Quoi de neuf 2015
From Eric
Experiments carried out in the past (from 2011) are described hereafter:
"Quoi de neuf" means "What's new"...
For 2015, everything is described below...
Contents |
January 2016
- After watching this very interesting video about the Gilbert cell, I have built the following mixer
- As I have used non matched transistors, the mixing is not as symetric as it should be !
December 2015
- Playing with the RPi GPIOs, SPI and CAN: I have managed to drive a MCP2515 CAN controler (through SPI). My RPI is now able to communicate with its Arduino cousins via CAN. It is worth noting that everything can be done in user space, including handling interrupts (thanks to sysfs and the poll(2) system call).
- Beware of electrical levels: the CAN controler is 5V while the RPI is 3.3. I have built a 3.3<=>5v converter using a few BSS138 and >10K resistors (search for "AN10441 Level shifting techniques in I2C-bus" by NXP.com or Adafruit's level shifter). The schema is the following: . Soldering SMT's is not that difficult but the result looks terrible.
- Connector P1:
- The P1 breakout board has the following pinout:
- Activating the SPI is achieved using
sudo raspi-config
- and (possibly) removing the spi_bcm2708 from the blacklist (comment out the corresponding line):
sudo nano /etc/modprobe.d/raspi-blacklist.conf
- GPIO lines can be accessed from a shell script. For instance, switching ON/OFF GPIO4 is achieved as follows:
cd /sys/class/gpio echo 04 > export cd gpio4 echo out > direction echo 1 > value echo 0 > value
November 2015
October 2015
September 2015
August 2015
July 2015
Playing with buildroot and my Raspberry Pi...
June 2015
Nothing.
May 2015
Nothing.
April 2015
No time to do anything about "real electronics".
A few things, anyway:
- I have bought a new RPI 2, installed opencv on it and done a few experiments about line following using Canny and Hough. The idea is to be able to run some benchmark to compare performances of the PI with respect to a Zynq.

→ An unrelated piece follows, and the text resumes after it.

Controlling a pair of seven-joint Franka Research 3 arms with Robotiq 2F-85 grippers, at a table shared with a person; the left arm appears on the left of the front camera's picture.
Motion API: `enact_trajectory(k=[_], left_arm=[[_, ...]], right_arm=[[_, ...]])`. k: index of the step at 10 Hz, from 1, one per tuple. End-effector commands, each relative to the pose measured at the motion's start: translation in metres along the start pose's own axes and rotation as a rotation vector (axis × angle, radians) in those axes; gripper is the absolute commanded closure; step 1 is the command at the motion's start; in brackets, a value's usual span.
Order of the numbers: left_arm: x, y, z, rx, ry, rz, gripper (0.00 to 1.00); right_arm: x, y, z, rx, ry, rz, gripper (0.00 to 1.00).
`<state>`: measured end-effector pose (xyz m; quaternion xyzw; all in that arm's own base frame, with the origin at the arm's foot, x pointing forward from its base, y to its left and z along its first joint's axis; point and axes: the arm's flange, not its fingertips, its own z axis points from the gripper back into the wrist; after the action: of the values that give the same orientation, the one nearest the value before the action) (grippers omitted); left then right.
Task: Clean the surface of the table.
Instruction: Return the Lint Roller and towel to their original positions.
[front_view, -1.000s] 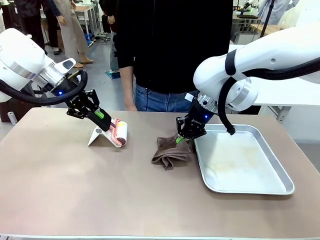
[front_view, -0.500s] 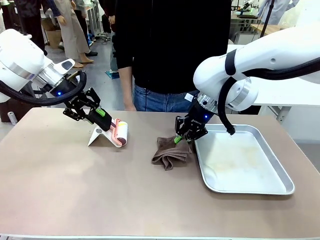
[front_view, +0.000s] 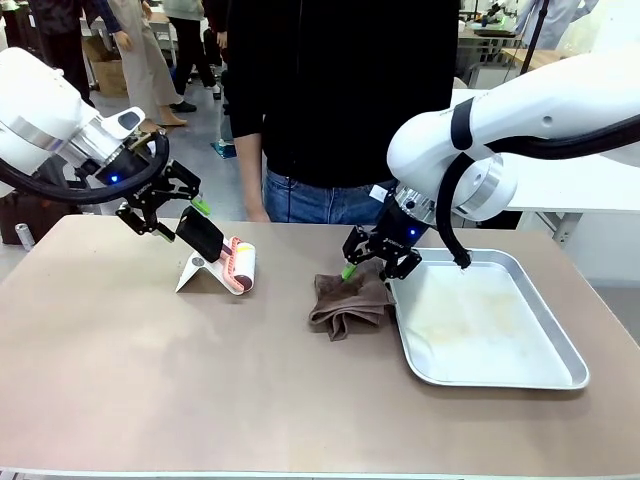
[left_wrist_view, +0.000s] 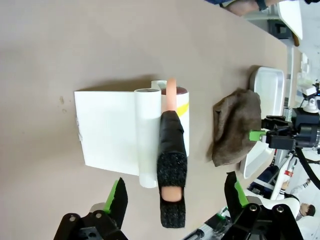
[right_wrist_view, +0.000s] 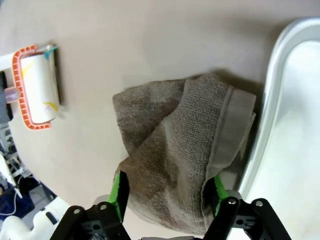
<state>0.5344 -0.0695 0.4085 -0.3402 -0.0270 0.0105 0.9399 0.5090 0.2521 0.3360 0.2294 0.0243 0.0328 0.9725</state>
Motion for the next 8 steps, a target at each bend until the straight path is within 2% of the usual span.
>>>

- About the Zynq... I have also bought a Zynk board at MyIR. A nice little thingie comes with 1GiO of SDRAM, a Zynq XC7Z020 and many devices (Ethernet, Usb, a buzzer, a CAN adapter, etc.). The board comes with Ubuntu pre-installed. My objective is to run some hard/soft combination at bare metal level. Hopefully, I have found a nice tutorial here.
Building an application on the Zynq is quite complicated since you have to generate the configuration of the FPGA (the bitstream), a FSBL, a specific BSP, your application... to end up with the "boot.bin" file that is loaded by the board. Hopefully, Xilinx' Vivado hide most of the details. It is nice as long as it works...
- I have done a few experiments using SystemC and SystemC AMS (the analog part). You would certainly not replace Spice by SystemC AMS, but SystemC TLM + SystemC + SystemC AMS makes it possible to model and simulate a complete system at different levels of abstraction / models of computation.
March 2015
(see above)
February 2015
(see above)
January 2015
- 10/01/2015
- I have started a small experiment with sound synthesis chips. Right now, I have hooked a YM2612 to an Atmega. My objective is to be able to read and play VGM files.
- To familiarize myself with VGM, I am writing a small VGM parser in Python.
- There are quite a large number of sound synthesis chips: SN76482, the Yamaha family (YM2608, YM2612, YM2149, YMF262, etc.), the AY-3-8912, etc. Wikipedia has a very good set of articles about those sound chips.